**TRY IT**
Count every line in the entries below that contains the word "hand", and give only that number.

**PROVIDED MATERIAL**
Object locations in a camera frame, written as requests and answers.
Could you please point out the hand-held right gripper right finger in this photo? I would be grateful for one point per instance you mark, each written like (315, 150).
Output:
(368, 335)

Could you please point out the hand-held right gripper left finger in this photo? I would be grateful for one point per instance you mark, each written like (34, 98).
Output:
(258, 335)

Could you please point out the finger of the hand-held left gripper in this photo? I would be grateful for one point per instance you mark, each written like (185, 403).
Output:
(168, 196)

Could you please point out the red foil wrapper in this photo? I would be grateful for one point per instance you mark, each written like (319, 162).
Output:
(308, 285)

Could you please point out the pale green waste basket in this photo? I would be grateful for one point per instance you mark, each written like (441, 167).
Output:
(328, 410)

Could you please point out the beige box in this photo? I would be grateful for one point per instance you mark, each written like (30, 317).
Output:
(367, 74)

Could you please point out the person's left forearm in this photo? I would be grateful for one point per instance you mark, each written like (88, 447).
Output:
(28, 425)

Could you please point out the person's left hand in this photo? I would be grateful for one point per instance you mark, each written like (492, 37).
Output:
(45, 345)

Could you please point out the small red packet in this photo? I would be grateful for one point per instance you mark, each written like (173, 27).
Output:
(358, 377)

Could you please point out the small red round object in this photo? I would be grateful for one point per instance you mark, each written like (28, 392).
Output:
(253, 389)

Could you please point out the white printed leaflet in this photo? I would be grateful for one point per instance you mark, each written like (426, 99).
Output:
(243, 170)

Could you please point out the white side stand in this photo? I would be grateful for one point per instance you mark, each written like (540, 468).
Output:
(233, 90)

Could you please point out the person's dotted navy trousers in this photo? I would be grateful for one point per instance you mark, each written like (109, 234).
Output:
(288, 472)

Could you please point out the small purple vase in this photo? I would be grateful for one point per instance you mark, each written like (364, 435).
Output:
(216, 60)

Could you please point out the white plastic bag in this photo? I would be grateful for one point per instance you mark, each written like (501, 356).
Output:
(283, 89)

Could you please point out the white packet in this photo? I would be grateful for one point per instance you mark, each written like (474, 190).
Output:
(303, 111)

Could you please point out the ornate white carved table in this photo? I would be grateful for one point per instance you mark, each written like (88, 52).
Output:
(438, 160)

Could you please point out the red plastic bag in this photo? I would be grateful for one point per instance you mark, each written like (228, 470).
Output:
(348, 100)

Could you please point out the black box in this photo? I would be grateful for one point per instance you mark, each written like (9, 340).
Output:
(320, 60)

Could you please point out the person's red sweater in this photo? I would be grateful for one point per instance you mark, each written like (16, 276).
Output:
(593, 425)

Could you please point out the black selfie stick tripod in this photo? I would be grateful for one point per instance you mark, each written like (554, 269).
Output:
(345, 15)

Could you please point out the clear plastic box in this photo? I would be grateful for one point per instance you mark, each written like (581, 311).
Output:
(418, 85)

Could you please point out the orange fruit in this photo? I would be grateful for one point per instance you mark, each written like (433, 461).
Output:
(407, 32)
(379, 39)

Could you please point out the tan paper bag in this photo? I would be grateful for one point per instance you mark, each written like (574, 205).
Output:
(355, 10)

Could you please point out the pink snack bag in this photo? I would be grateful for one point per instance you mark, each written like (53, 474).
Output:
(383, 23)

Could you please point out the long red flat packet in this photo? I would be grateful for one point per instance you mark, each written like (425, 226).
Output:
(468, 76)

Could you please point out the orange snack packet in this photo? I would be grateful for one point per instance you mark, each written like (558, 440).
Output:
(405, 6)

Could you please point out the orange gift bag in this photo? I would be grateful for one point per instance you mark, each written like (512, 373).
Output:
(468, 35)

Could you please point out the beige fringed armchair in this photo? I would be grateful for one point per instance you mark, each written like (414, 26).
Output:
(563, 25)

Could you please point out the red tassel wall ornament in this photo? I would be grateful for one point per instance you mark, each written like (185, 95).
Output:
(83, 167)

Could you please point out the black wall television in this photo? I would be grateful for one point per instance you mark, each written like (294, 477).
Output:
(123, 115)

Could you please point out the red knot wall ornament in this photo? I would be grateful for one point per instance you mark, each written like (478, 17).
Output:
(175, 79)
---
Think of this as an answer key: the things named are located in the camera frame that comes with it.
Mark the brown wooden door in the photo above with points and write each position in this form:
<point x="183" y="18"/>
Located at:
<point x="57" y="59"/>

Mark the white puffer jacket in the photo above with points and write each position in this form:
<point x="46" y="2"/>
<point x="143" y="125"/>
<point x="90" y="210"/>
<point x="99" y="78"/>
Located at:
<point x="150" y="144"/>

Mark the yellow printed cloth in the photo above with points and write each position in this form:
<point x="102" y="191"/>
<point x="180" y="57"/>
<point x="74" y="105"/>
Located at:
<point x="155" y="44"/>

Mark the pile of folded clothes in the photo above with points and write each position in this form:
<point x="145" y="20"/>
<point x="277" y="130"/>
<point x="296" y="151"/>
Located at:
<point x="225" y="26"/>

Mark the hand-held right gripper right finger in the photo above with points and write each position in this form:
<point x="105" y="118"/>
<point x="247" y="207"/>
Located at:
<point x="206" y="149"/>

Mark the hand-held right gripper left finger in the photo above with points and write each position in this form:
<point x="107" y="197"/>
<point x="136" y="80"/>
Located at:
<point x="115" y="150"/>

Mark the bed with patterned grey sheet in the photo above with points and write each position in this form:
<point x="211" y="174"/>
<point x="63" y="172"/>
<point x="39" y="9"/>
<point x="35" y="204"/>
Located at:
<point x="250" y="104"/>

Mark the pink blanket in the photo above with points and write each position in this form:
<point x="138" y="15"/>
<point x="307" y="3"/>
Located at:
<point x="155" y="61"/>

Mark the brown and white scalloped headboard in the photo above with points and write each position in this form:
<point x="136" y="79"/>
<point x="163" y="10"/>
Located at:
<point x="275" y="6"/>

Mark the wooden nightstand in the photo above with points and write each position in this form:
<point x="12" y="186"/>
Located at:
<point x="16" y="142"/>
--
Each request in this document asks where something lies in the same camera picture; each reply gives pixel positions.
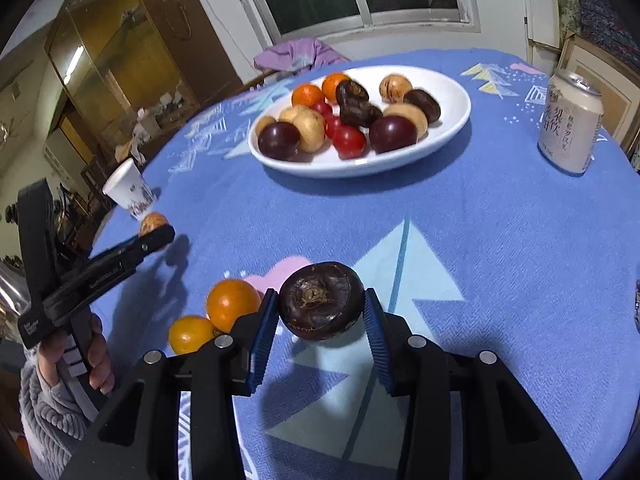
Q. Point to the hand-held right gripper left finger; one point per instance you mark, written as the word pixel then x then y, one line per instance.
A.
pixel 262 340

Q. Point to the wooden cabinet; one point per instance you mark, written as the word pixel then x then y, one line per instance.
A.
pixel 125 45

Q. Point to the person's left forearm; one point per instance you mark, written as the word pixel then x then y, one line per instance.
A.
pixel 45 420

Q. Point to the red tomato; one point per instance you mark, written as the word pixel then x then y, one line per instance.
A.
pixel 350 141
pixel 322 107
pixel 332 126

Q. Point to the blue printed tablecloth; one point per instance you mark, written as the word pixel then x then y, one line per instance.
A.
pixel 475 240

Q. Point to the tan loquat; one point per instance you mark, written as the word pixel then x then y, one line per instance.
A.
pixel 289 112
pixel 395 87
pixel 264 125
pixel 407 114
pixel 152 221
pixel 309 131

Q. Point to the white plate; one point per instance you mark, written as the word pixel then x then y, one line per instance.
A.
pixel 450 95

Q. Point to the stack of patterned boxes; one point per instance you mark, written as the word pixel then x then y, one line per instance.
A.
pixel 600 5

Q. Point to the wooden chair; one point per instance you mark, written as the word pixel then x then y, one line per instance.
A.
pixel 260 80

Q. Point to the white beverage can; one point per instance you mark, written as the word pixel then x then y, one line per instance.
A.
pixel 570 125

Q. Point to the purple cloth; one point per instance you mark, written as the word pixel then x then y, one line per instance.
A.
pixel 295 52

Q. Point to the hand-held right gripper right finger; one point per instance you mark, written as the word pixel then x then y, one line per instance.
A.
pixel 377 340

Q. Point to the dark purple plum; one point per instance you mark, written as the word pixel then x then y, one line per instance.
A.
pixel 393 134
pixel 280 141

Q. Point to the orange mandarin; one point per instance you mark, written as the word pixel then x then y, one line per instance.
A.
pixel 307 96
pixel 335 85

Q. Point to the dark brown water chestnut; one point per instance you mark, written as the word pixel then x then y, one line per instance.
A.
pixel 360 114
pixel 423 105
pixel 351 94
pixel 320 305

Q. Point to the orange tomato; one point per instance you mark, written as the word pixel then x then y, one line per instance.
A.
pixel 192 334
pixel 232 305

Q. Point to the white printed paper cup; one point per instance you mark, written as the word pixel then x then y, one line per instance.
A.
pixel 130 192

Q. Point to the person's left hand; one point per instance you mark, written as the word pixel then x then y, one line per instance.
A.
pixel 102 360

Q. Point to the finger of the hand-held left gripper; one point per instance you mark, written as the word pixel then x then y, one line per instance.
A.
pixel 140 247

**TASK SOLUTION**
10